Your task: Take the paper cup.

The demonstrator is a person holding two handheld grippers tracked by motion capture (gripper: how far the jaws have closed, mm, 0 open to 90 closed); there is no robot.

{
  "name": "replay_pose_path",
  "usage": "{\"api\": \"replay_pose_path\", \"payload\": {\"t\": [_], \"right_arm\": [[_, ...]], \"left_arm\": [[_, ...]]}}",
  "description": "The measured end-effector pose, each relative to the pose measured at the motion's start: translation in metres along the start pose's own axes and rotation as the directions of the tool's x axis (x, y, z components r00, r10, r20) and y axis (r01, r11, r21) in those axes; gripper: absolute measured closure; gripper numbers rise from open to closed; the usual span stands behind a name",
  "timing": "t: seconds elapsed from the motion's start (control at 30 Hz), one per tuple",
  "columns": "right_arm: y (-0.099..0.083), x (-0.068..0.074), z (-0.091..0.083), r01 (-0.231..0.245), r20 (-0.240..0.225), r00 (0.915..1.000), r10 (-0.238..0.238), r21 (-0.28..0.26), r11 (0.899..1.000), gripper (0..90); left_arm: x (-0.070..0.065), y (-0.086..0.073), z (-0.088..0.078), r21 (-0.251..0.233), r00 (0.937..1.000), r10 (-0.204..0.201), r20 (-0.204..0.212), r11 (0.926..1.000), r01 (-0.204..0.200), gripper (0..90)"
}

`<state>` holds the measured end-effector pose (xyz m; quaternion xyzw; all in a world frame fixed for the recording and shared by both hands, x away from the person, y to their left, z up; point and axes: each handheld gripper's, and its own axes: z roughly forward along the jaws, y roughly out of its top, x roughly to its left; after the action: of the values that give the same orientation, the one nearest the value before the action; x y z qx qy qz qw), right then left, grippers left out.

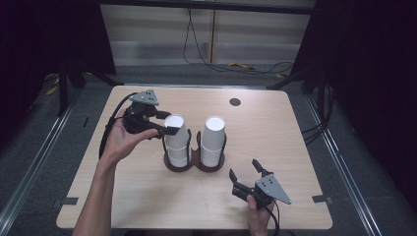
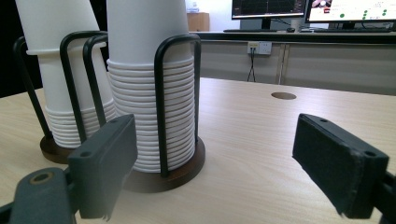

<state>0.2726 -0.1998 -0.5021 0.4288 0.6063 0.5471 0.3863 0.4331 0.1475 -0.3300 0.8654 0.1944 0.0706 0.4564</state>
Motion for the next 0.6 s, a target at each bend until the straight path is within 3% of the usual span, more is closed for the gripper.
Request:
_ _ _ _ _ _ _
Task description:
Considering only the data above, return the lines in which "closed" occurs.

Response to the task:
The demonstrator is a person holding two handheld grippers tracked by motion capture (gripper: how far the jaws have closed, mm, 0 open to 90 closed); there is no robot.
  "description": "The measured end-effector pose, each relative to the pose measured at the motion's start: translation in metres along the start pose's own axes and rotation as the directions of the tool's x axis (x, y, z components r00, r10, r20) and y axis (r01, r11, r21) in those axes; gripper: absolute measured closure; gripper numbers rise from open to closed; the usual span stands behind a name",
Motion for the next 0.6 s, a target at each bend until the straight path is within 3% of the usual span, more is closed for the gripper.

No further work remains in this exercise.